The team isolated a single hole spin bound to a shallow acceptor inside a ZnSe quantum well, confirming the single-emitter nature of the system through photon antibunching — a quantum optical signature proving that only one photon is emitted at a time. The hole spin is accessed optically through a bound exciton, a hydrogen-like composite of the hole and an optically excited electron, which recombines radiatively in just 244 picoseconds.
That 244-picosecond radiative lifetime is notably fast, which is critical for practical quantum networking. Faster radiative recombination means higher photon emission rates and less time during which environmental noise can degrade the spin state before a measurement is completed. The speed here is competitive with established qubit platforms like self-assembled InGaAs quantum dots.
To characterize the spin, the team applied magnetic spectroscopy and Raman spectroscopy, extracting an effective hole g-factor of 0.7 — the parameter that describes how strongly the spin responds to an external magnetic field. They also measured an optical resonance linewidth of 26.7 GHz, which characterizes the coherence of the optical transition connecting the spin states to photons.
What Is the Acceptor Impurity, and Why Does It Matter?
The identity of the acceptor impurity hosting the hole spin shapes the long-term engineering strategy for this platform. Using first-principles simulations alongside their experimental measurements, the researchers find evidence pointing toward nitrogen as the most likely acceptor species in their ZnSe quantum wells.

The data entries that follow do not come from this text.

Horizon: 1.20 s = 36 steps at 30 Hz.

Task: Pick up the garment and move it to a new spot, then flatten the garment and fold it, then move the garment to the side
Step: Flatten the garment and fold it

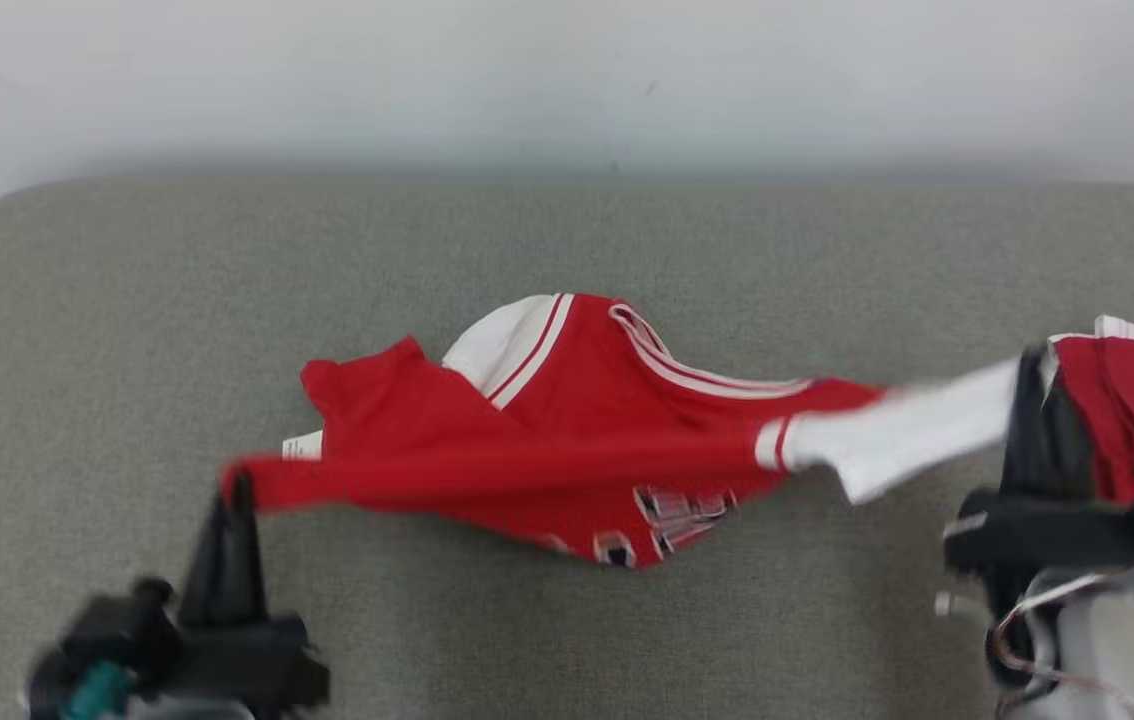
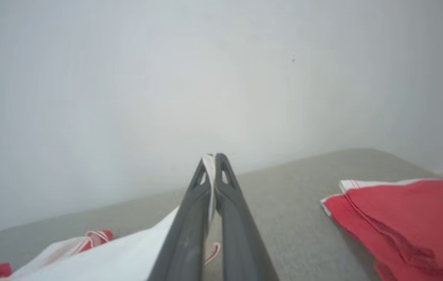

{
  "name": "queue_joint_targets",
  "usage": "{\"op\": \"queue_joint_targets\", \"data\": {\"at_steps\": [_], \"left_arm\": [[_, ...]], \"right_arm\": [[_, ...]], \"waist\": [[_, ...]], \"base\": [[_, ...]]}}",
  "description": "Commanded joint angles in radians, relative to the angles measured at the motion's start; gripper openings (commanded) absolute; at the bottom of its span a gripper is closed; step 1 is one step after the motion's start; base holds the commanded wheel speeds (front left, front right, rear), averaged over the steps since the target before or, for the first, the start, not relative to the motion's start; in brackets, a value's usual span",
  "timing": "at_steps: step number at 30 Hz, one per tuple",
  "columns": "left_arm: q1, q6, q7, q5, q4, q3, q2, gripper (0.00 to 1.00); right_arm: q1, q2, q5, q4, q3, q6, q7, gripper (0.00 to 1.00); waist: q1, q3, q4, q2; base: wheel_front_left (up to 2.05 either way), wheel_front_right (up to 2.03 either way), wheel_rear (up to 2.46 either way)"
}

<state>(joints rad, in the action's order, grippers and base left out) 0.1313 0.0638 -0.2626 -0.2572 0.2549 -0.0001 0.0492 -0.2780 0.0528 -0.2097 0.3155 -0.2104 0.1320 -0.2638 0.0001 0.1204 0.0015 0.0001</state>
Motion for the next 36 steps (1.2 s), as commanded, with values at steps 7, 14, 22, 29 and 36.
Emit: {"op": "queue_joint_targets", "data": {"at_steps": [7,14,22,29,36], "left_arm": [[0.197,0.053,-0.003,0.123,-0.212,0.047,0.111,0.0],[0.499,0.065,0.035,0.115,-0.224,-0.031,0.291,0.0],[0.783,0.065,0.182,0.056,-0.069,-0.226,0.396,0.0],[1.027,0.065,0.172,0.062,0.141,-0.301,0.382,0.0],[1.33,0.057,0.041,0.143,0.285,-0.325,0.392,0.0]], "right_arm": [[-0.138,0.051,-0.11,-0.302,0.052,-0.002,0.0,0.0],[-0.346,0.136,-0.174,-0.413,0.139,-0.003,0.0,0.0],[-0.554,0.23,-0.211,-0.193,0.287,-0.003,0.012,0.0],[-0.839,0.28,-0.192,0.054,0.363,-0.002,0.021,0.0],[-1.136,0.336,-0.082,0.144,0.242,-0.003,-0.001,0.0]], "waist": [[-0.0001,-0.111,-0.019,-0.0001],[-0.0001,-0.145,-0.032,-0.0001],[-0.0001,-0.022,-0.044,-0.0001],[-0.0001,0.235,-0.067,-0.0001],[-0.0001,0.334,-0.09,-0.0001]], "base": [[0.0,0.0,0.0],[0.0,0.0,0.0],[0.0,0.0,0.0],[0.0,0.0,0.0],[0.0,0.0,0.0]]}}
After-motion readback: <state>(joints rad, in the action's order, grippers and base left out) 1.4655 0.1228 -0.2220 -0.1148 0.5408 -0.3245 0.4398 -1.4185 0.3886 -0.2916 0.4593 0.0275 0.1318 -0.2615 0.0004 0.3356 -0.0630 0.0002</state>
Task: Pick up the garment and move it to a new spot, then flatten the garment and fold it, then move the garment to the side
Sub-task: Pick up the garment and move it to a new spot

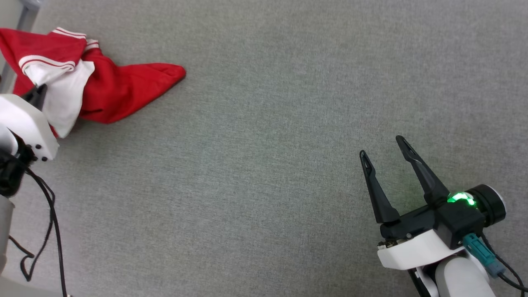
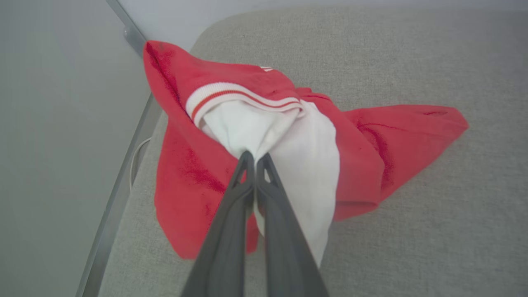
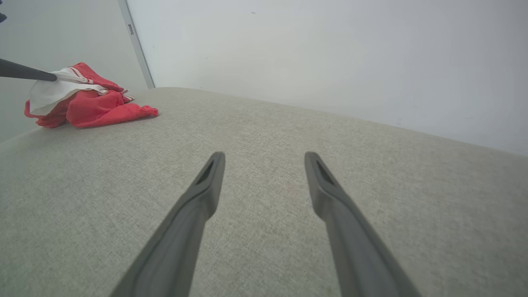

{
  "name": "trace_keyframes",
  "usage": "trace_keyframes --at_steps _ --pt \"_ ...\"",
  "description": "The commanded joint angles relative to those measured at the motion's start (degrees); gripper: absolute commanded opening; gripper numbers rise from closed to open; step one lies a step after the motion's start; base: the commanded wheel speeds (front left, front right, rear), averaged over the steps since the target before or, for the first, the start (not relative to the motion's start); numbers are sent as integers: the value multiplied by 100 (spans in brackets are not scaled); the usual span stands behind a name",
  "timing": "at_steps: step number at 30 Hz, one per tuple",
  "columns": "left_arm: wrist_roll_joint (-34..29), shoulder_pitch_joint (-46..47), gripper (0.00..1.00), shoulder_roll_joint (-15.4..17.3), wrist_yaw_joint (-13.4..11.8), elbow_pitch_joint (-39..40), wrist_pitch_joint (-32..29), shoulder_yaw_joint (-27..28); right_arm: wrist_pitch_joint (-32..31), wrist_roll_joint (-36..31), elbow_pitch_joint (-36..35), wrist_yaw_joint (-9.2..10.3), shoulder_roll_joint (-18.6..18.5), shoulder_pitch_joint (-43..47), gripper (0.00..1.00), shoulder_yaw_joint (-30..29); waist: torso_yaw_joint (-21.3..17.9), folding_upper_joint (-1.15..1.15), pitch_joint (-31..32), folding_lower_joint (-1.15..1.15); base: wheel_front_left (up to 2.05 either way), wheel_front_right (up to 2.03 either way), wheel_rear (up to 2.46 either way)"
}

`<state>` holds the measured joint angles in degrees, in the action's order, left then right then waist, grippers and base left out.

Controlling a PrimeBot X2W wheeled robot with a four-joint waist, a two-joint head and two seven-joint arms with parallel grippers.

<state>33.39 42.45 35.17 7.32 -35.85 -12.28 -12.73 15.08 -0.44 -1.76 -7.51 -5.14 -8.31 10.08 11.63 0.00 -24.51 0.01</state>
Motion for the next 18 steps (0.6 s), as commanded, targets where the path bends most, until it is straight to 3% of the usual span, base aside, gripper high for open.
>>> trace_keyframes --at_steps 1,10,18 --pt "-100 4 0 93 -6 116 170 -26 14 27 20 4 46 17 100 23 48 0 202 -1 0 0 0" --pt "-345 -2 0 349 -16 1079 865 -15 14 145 148 4 149 213 100 -89 63 0 929 -1 0 0 0" --pt "-189 234 0 426 1 2557 457 -212 14 267 208 4 228 386 100 -332 -129 0 1531 -1 0 0 0"
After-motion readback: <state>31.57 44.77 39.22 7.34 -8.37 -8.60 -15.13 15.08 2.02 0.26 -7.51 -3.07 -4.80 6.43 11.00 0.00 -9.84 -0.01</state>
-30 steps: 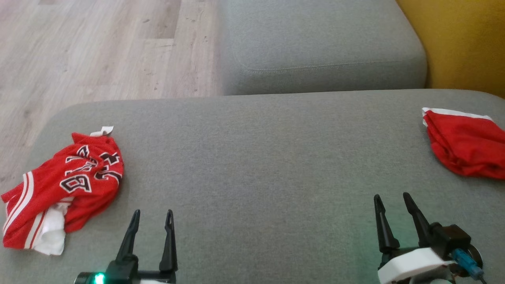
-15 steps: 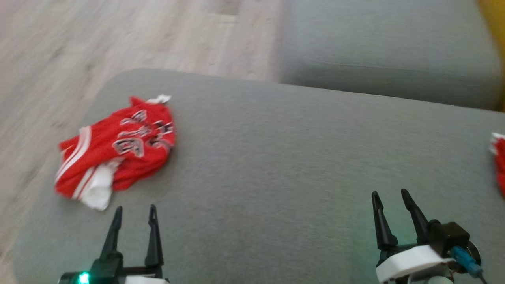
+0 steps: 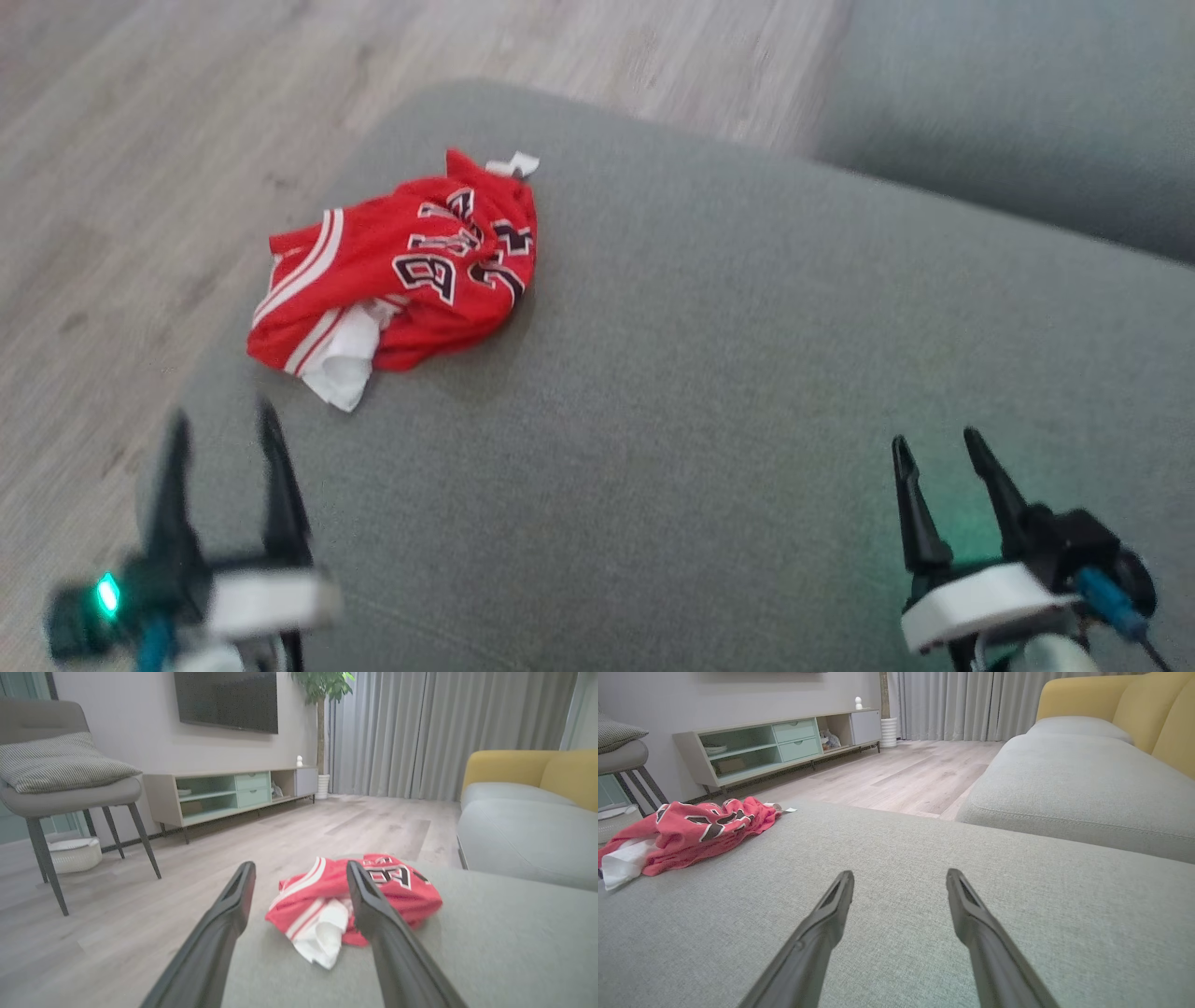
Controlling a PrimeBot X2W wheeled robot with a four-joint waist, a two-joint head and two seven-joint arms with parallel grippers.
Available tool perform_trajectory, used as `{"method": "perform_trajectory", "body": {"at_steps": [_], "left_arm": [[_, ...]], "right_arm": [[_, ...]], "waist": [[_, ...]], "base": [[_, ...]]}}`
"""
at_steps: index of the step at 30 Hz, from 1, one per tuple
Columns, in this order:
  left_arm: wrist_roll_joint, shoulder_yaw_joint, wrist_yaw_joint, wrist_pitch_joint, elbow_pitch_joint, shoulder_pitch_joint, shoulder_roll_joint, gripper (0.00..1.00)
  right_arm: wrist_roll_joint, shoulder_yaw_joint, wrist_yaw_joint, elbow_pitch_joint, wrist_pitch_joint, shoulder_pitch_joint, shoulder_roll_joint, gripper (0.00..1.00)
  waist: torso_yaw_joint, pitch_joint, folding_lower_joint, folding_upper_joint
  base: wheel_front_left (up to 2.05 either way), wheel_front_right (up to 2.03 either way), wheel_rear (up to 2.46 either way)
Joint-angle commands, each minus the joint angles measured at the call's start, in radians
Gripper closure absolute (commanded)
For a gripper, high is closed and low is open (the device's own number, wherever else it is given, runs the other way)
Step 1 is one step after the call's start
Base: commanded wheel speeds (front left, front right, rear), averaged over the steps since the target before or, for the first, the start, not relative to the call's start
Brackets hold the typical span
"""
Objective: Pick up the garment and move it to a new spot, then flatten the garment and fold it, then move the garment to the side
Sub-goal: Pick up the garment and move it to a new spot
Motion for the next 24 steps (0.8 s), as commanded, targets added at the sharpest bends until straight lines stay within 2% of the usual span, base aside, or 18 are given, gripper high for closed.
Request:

Think of the acceptor like a designated parking spot for the hole: its chemical identity determines the binding energy, the symmetry of the local electronic environment, and ultimately how well the hole spin is protected from decoherence. Knowing the impurity is probably nitrogen gives the team a concrete target for future materials engineering — deliberately incorporating nitrogen acceptors at controlled densities and positions within the quantum well structure.
Why Does This Matter for Quantum Computing and Networking?
This work matters because it demonstrates a viable optically active spin qubit in a wide-bandgap II-VI semiconductor that emits light in a wavelength range well-suited to quantum optical experiments. The combination of a long-coherence-potential spin (holes decouple from nuclear noise), fast optical access (244 ps), and single-photon emission makes this system a candidate for spin-photon interfaces — the building blocks of quantum repeaters that could link distant quantum computers over fiber networks.
ZnSe also offers practical advantages over more mature platforms. Unlike InGaAs quantum dots, which emit in the near-infrared and contain elements with significant nuclear spin, ZnSe has a lighter nuclear environment and emits at shorter visible wavelengths. The all-optical activation strategy demonstrated here suggests a route to producing hole spins without the yield and reproducibility problems that plague p-type doping of II-VI materials.
What Are the Limitations and Open Questions?
The measured optical linewidth of 26.7 GHz is broader than the transform limit — the narrowest linewidth physically allowed by the 244 ps lifetime — indicating that dephasing mechanisms are still present and need to be understood and suppressed. Whether this broadening comes from charge noise in the local environment, phonon coupling, or the acceptor impurity itself remains to be determined. Narrower linewidths would improve the indistinguishability of emitted photons, a requirement for building scalable photonic quantum networks.
The identity of the acceptor as nitrogen is strongly suggested but not conclusively proven. Future work with intentionally nitrogen-doped ZnSe samples could confirm this assignment and allow systematic optimization of the impurity concentration and local environment. Additionally, direct measurements of the spin coherence time (T₂) — the key figure of merit for how long quantum information survives in the hole spin — have not yet been reported and represent a critical next step.
What Comes Next?
The team's results lay the groundwork for integrating ZnSe hole spins into photonic structures such as cavities and waveguides, which would boost emission rates further and enable the spin-photon entanglement operations needed for distributed quantum computing.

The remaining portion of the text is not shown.